Task objective:
Write out the data word for word and omit every picture.

Raw data:
Start of Block
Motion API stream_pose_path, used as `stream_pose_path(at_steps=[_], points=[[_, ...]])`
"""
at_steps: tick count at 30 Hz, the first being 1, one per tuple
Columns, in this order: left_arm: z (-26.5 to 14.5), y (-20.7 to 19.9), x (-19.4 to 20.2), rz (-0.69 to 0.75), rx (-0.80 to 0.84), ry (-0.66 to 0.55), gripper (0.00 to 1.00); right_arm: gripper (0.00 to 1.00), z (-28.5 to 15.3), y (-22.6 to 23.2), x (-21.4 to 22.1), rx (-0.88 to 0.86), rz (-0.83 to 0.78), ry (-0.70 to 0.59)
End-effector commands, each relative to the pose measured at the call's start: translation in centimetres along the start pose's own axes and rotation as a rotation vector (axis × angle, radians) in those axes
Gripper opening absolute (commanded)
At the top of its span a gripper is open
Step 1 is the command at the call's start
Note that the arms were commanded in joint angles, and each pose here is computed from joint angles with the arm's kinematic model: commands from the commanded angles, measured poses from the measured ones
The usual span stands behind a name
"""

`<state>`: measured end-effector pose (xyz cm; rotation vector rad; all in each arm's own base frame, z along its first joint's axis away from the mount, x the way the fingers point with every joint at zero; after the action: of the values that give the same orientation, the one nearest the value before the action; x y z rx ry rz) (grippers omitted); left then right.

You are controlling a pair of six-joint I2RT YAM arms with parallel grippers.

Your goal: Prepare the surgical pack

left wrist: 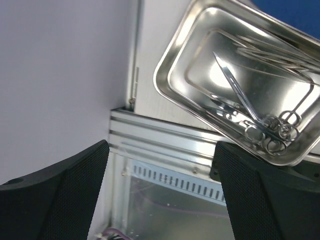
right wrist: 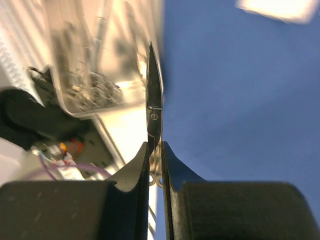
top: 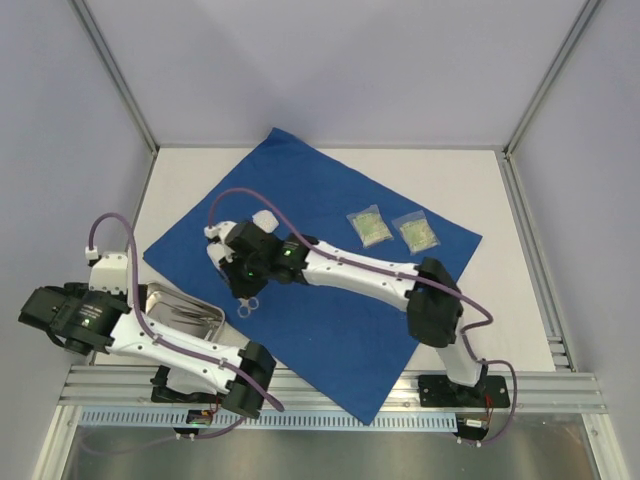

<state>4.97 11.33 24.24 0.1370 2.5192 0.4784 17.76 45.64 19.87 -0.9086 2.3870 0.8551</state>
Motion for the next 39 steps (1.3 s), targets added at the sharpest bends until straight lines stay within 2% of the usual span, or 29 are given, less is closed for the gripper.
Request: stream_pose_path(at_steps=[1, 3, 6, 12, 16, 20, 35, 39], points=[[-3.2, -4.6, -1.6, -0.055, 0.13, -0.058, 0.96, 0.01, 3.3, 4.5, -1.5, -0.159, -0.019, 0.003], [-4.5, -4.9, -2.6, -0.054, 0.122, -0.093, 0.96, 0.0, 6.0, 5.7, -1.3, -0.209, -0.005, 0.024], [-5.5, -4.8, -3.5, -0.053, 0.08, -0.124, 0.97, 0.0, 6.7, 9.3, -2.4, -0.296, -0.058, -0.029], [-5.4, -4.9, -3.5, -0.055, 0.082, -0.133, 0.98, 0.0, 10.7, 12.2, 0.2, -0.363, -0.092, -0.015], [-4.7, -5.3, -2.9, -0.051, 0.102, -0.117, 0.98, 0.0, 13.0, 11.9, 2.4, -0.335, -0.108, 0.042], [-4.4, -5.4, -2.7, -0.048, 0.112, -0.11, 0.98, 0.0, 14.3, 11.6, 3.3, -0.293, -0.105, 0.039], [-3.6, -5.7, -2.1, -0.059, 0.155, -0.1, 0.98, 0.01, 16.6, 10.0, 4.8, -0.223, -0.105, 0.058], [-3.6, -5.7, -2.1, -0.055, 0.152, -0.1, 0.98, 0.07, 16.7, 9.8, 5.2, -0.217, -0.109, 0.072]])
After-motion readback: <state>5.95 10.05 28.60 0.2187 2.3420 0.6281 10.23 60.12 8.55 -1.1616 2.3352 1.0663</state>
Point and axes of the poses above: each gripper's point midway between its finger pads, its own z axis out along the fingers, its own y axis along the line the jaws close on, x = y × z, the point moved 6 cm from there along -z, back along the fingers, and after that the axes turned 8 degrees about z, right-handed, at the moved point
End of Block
Solution for this problem:
Motion API stream_pose_path, used as `stream_pose_path(at_steps=[_], points=[[_, ...]])`
"""
at_steps: tick count at 30 Hz, the first being 1, one per tuple
Columns, in this order: left_arm: z (-26.5 to 14.5), y (-20.7 to 19.9), x (-19.4 to 20.2), rz (-0.69 to 0.75), rx (-0.80 to 0.84), ry (-0.66 to 0.55), gripper (0.00 to 1.00); right_arm: gripper (0.00 to 1.00), z (-28.5 to 15.3), y (-22.6 to 23.2), x (-21.4 to 22.1), rx (-0.88 to 0.86), rz (-0.83 to 0.78), ry (-0.70 to 0.59)
End-effector commands, each relative to the pose measured at the call's start: translation in centimetres along the start pose's own axes and rotation as a rotation vector (axis × angle, radians) in those axes
Gripper opening absolute (commanded)
At the top of its span a gripper is open
Step 1 is the command at the call's start
Note that the arms were commanded in joint angles, and each pose here is computed from joint angles with the arm's kinematic model: commands from the commanded angles, measured poses from the measured ones
The usual span stands behind a name
"""

`<state>`: measured end-effector pose (xyz cm; rotation vector rad; all in each arm's own base frame, z along its first joint's axis away from the mount, x the way the fingers point with every joint at zero; after the action: of the values that give the same orientation, the one nearest the value before the action; x y z rx ry rz) (grippers omitted); left then right.

You are controlling a pair of six-joint I2RT YAM arms with parallel grippers.

Your goal: Prepare the surgical pack

left wrist: 
right wrist: 
top: 

<state>4.97 11.33 24.24 0.1370 2.5192 0.4784 17.76 45.64 19.87 -0.9086 2.3870 0.8551</state>
Motion for the next 39 steps (1.3 s), targets added at the sharpest bends until straight lines stay within 2% of the usual span, or 29 are given, less is closed for the gripper.
Request: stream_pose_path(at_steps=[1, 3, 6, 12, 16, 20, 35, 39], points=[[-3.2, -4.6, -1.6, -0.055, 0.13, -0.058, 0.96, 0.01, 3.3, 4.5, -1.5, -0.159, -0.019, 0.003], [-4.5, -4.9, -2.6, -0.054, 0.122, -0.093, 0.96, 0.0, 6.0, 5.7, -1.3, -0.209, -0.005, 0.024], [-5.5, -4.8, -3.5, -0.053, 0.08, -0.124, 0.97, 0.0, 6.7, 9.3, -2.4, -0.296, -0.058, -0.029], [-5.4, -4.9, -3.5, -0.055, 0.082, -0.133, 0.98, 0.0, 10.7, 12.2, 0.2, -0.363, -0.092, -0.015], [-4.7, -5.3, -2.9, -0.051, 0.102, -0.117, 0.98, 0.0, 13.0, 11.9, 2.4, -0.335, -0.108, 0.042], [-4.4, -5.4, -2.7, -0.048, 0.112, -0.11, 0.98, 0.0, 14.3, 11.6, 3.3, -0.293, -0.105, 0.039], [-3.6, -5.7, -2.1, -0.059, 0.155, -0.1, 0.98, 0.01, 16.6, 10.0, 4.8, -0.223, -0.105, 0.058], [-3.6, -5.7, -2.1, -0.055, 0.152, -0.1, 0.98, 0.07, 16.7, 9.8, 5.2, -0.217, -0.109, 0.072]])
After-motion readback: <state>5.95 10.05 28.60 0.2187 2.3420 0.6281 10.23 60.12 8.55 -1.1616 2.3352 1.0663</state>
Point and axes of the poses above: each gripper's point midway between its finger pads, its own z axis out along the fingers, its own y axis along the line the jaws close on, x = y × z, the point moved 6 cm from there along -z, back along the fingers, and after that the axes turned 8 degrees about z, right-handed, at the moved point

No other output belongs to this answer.